Now - as to EVE in particular - you will notice that there are no joy stick controls. I mean ... you kind of click in the general direction of the way you want to go to steer your space craft ... How lame is that? *shrug* But that is not an over sight by the developers - it was a conscious decision in their game design.

EVE is a good game - but that's all it is - a game - and - as games go - it is NOT even a simulator.



Did I mention about how you can shoot right through other ships and asteroids to hit your target?


*shrug*

.




Lost Greybeard
Drunken Yordles
#18 - 2012-05-16 00:26:14 UTC
Sin Pew wrote:
One can also further the mind boggling with sound. *If* Eve was a space simulator, you wouldn't hear the sound of explosions, of other ship's turrets, engines, missiles, etc. because sound doesn't travel in vacuum.
Thankfully it's just a game and we can tick the "quieter turrets sound" checkbox... Shocked


Sounds are explicitly stated to be simulated to allow eggers to make better use of all of your senses in one of the earlier chronicles. Remember that you're not looking out a window of your ship, you're viewing the combined input of your ship's various sensors, calculations, and camera drones. Your actual eyes, assuming they're open, are looking through several feet of green goo at a thick steel shell, in complete darkness to boot.

This is also why you can see things like Nebulae/space gas (which are only visible in the far infrared or, at highest energy, microwave spectrum), Black Holes (whose coronae emit no light below the x-ray spectrum) and things like nuclear projectiles (which primarily emit alpha/beta particles, otherwise known as "no light at all"). It's why you can send off your camera drones to focus your viewpoint on other ships. It's why you have to target things to hit them with your cybernetic brain rather than just eyeballing their trajectory with super-math. It's why laser weapons are bright shiny beams in your vision instead of barely-visible reflections off ambient gas. It's also as good an explanation as any for why you don't see individual differences in ship markings or the damage from when you collide-- it's of no relevance to you.

This also answers someone else's complaint regarding the joysticks. You're not a pilot in a WW2 bomber, you're the cybernetic guidance system that takes the place of a human command and navigation crew using automation. You don't need tactile feedback, it's not like you can feel anything with your hands anyhow. You tell the computer to set a course and it sets it.
Tinukeda'ya Naskingar
Minmatar Expeditions ltd.
#19 - 2012-05-16 05:49:16 UTC
One way to make this friction feel to go away is to stop the engine animation upon reaching the set speed. The engines would fire up again with every vector change.

To add even more realism maneuvering and reverse thrusters might be added to the ship models to fire up with slowing down or for vector change. This might ofcourse be quite hard on some ships, although doable I believe.

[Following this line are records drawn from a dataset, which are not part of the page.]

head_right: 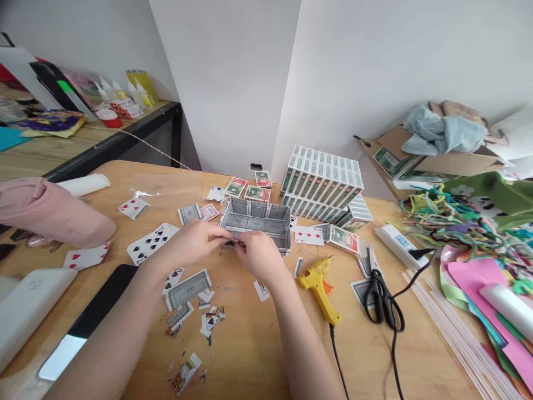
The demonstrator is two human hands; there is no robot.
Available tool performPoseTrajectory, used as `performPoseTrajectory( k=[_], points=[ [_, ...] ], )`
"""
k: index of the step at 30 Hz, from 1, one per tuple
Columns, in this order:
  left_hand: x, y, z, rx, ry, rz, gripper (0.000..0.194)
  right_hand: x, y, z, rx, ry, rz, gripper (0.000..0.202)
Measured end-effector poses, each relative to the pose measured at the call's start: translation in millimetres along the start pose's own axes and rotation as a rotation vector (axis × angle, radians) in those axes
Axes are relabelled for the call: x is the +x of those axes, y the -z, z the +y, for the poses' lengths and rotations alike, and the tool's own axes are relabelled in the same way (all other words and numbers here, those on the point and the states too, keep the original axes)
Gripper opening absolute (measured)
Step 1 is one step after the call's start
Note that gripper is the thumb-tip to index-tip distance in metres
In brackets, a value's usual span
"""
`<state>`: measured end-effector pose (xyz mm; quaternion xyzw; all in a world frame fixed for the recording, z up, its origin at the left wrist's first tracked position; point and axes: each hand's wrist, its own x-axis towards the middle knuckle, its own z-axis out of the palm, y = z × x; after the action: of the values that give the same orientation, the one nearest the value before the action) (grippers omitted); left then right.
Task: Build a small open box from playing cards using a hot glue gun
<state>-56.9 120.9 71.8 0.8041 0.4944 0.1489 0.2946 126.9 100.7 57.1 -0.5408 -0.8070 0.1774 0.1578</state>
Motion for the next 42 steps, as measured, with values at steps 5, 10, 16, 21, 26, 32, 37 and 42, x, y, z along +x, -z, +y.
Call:
performPoseTrajectory(
  k=[5, 10, 16, 21, 26, 32, 37, 42],
  points=[
    [1, -1.7, 3, 0.088, 0.021, 0.02, 0.032, -5, 13, 1, -0.005, -0.071, -0.058, 0.021],
    [1, -3.6, 4, 0.142, 0.011, 0.036, 0.032, -5, 15, 9, 0.094, -0.057, -0.066, 0.024],
    [3, -6.7, 6, 0.169, 0.001, 0.065, 0.034, -4, 11, 11, 0.11, -0.052, -0.055, 0.021],
    [4, -8.0, 8, 0.173, 0.045, 0.06, 0.033, -3, 9, 12, 0.117, -0.059, -0.049, 0.021],
    [3, -7.4, 14, 0.192, 0.078, 0.051, 0.031, -2, 9, 11, 0.115, -0.064, -0.051, 0.021],
    [0, -8.6, 24, 0.212, -0.013, 0.031, 0.028, -3, 9, 14, 0.145, -0.051, -0.043, 0.021],
    [2, -11.3, 24, 0.213, -0.051, 0.103, 0.032, -2, 9, 16, 0.162, -0.041, -0.029, 0.018],
    [3, -11.7, 26, 0.275, 0.006, 0.125, 0.031, -1, 8, 13, 0.127, -0.03, -0.015, 0.019]
  ],
)
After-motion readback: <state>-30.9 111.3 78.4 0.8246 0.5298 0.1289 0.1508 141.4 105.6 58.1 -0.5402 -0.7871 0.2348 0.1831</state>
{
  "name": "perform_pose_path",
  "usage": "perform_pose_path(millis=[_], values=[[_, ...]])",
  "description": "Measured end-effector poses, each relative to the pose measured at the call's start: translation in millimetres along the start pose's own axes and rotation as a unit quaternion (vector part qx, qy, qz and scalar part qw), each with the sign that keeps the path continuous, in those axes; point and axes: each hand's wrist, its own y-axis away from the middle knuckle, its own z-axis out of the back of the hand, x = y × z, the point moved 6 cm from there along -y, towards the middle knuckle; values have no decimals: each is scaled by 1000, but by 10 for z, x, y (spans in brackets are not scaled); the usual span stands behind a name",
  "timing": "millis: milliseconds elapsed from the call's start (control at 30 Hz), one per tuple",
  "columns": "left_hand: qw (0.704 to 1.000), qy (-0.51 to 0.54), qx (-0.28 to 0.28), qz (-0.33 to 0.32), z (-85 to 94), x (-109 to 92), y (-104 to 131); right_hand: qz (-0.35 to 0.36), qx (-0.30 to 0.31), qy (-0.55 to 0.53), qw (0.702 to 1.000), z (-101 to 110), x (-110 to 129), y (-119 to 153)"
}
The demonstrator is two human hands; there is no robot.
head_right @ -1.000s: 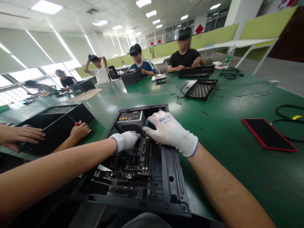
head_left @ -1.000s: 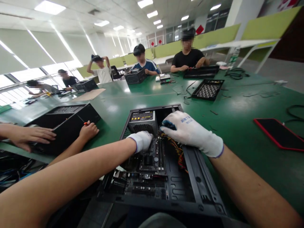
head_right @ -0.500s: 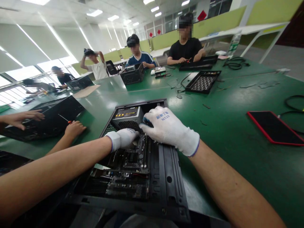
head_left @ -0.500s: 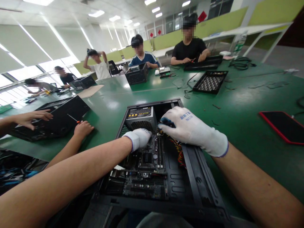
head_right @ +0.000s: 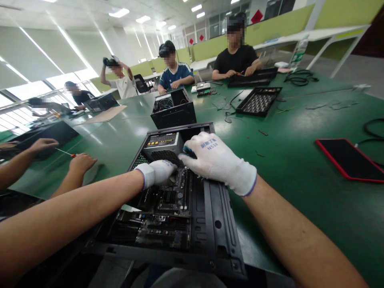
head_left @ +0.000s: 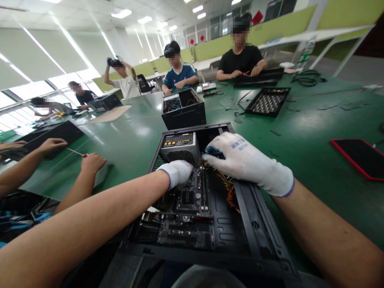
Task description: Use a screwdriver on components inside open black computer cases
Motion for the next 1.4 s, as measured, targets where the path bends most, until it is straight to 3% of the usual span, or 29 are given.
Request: perform_pose_path(millis=[1000,1400], values=[[999,-2,15,-37,-108,-21,-97,8,-8,-4,1000,5,5,3],[998,34,-32,-29,-47,34,-79,-11,-12,-27,999,46,14,4]])
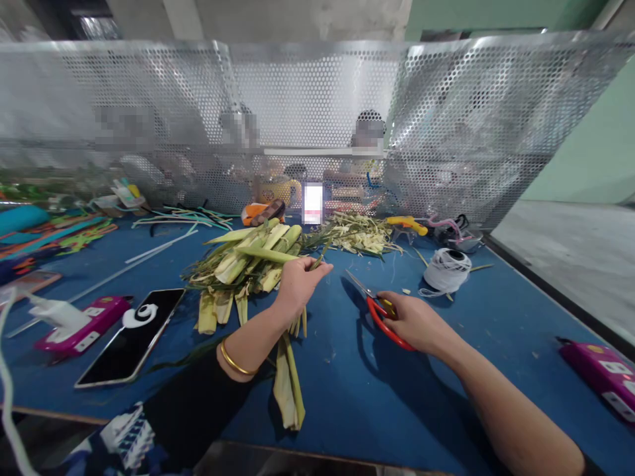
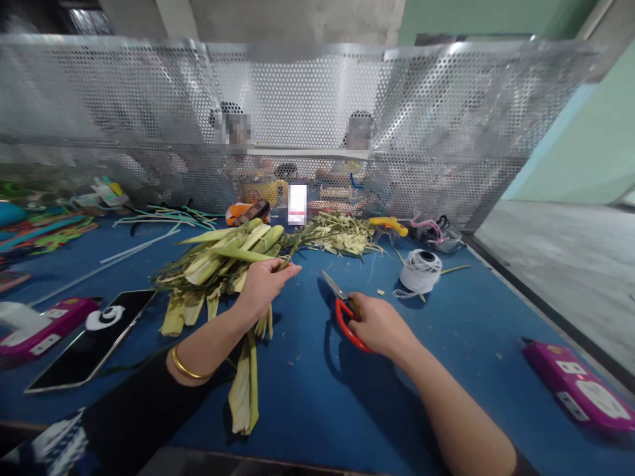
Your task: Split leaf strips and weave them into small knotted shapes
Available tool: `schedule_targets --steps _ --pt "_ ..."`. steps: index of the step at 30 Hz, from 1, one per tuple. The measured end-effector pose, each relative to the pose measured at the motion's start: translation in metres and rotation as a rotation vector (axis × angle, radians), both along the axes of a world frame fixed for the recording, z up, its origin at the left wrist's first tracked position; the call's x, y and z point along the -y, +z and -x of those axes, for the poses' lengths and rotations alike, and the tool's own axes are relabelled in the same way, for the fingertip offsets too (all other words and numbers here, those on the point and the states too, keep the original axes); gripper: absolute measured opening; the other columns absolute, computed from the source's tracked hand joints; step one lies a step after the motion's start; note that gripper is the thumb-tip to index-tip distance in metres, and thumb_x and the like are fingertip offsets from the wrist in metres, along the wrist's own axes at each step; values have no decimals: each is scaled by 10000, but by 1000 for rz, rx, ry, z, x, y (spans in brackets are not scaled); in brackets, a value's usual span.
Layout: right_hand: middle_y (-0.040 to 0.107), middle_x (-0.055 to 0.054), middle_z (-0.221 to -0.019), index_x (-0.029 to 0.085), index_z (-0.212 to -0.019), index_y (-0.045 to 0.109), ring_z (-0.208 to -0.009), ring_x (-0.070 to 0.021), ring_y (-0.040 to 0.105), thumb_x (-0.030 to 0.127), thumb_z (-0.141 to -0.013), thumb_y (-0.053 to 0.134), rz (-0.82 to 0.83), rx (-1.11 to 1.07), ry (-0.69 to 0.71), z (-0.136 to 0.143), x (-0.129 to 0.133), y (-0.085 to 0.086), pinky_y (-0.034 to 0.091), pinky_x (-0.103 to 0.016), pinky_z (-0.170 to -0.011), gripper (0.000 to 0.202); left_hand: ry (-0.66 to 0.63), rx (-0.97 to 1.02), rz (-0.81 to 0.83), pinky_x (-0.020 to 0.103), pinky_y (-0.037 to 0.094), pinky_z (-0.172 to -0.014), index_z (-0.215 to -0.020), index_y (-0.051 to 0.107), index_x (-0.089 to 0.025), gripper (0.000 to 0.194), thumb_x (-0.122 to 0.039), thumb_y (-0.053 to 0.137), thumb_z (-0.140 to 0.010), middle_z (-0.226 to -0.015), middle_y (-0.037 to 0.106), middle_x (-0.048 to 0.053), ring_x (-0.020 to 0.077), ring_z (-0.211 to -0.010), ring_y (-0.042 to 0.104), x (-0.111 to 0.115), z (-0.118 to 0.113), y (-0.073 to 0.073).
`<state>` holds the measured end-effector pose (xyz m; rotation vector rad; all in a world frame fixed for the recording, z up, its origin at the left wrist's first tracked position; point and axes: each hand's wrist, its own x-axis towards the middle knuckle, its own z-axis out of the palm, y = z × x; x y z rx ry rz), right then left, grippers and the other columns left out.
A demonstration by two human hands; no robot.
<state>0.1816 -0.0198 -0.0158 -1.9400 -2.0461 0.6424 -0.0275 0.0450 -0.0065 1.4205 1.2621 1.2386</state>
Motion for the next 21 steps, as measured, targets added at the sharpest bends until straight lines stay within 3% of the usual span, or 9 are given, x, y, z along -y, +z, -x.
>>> schedule_targets --steps 4,7,9,13,16,21 --pt "621 -33 -886 189 -1122 547 -643 -142 584 222 -681 614 181 -963 17 10 7 4 447 -285 -628 447 12 -42 -62 234 257 -496 -625 641 -151 229 -369 695 -670 -523 448 -53 88 -506 336 -1 0 -3" --pt "606 -23 -856 205 -1039 583 -693 -136 584 279 -679 702 293 -1360 87 19 18 8 469 -283 -675 387 44 -109 -131 233 277 -510 -607 637 -154 223 -356 680 -690 -535 475 -47 99 -528 370 -3 2 -4" --pt "597 -24 -832 219 -1002 592 -697 -138 574 421 -720 705 387 -1469 109 23 25 9 480 -294 -686 365 71 -156 -168 234 273 -507 -597 629 -156 227 -351 670 -706 -525 463 -50 99 -523 364 -4 3 -4" --pt "579 -31 -828 222 -980 594 -731 -162 574 689 -720 603 491 -1548 130 28 30 8 490 -347 -761 535 118 -199 -193 233 255 -498 -551 584 -159 277 -361 653 -728 -494 408 -62 92 -503 323 -5 5 -3" --pt "553 -19 -802 209 -1025 611 -675 -143 550 734 -711 568 487 -1580 154 29 30 6 484 -367 -809 614 123 -202 -183 231 248 -496 -539 558 -160 301 -374 650 -729 -488 380 -68 88 -501 300 -6 5 -3" --pt "461 28 -665 175 -999 657 -472 -72 392 704 -821 437 453 -1590 138 29 28 10 497 -308 -671 599 121 -225 -224 232 261 -502 -532 544 -165 312 -385 644 -729 -493 378 -63 94 -507 312 -6 6 -5"
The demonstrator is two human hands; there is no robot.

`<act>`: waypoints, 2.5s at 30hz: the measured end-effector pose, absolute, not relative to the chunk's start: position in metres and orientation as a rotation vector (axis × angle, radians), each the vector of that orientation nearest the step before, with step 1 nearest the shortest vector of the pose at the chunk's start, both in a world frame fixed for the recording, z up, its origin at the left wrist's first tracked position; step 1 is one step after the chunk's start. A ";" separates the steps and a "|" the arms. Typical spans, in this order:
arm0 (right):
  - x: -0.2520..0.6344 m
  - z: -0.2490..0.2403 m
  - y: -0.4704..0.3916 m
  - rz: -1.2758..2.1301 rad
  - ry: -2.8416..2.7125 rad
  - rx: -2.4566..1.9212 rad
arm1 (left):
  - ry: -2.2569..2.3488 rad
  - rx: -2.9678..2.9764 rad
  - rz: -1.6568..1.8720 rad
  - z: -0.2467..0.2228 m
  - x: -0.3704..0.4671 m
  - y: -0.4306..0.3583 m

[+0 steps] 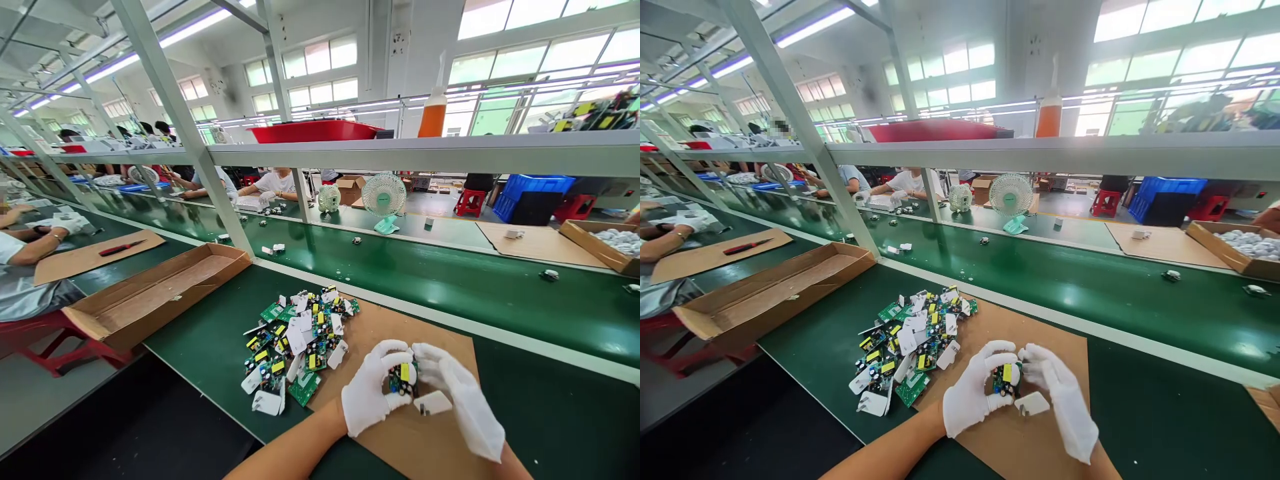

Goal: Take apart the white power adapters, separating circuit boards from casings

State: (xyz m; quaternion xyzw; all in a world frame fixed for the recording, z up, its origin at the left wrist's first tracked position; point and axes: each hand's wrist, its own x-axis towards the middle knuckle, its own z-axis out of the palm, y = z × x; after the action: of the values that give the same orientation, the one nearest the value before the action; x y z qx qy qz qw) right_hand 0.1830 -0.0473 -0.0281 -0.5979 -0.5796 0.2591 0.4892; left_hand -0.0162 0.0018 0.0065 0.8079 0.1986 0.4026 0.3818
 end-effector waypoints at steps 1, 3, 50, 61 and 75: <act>0.190 -0.022 -0.043 0.660 -1.350 -1.524 | 0.496 2.023 1.041 0.007 -0.016 0.002; 0.205 -0.014 -0.037 0.587 -1.307 -1.816 | 0.496 1.963 1.020 0.007 -0.015 0.002; 0.155 -0.005 -0.057 0.297 -1.639 -1.348 | 0.498 1.410 0.847 -0.012 -0.007 0.003; 0.159 -0.004 -0.058 0.086 -1.916 -1.309 | 0.344 1.066 0.740 -0.007 -0.003 0.003; 0.164 0.016 -0.061 0.518 -2.086 -1.394 | 0.299 1.063 0.642 -0.002 -0.001 -0.005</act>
State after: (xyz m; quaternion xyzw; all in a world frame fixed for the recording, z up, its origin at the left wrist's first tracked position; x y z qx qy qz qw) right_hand 0.1642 -0.0614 0.0156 -0.5213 -0.7803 0.1939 0.2858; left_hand -0.0005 -0.0046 -0.0023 0.4960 0.1396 0.2994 0.8031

Some thinking about AB and MWD would be necessary as for if the cap is drained on the set speed or not and so on, but that isn't really the point here...

I'm not talking about change in the physics model. All we need is a small change in graphical representation for an workable compromise.

"Any sufficiently advanced technology is indistinguishable from magic." -  Arthur C. Clarke

Plaude Pollard
Aliastra
Gallente Federation
#20 - 2012-05-16 07:07:13 UTC
Pris Du'Lac wrote:
also Gravity could be that possible force!

Well, considering that the Earth's gravity well extends far beyond the atmosphere (several million kilometers, in fact) I wouldn't be surprised if our ships are slowed down by the planets and moons' gravity wells. So, there. That explains how our ships can lose speed without thrust. Also, considering that our planet is nothing but a speck of dust compared to many other planets, it's not unrealistic to think about the possibility that the planets in EVE have vastly larger gravity wells.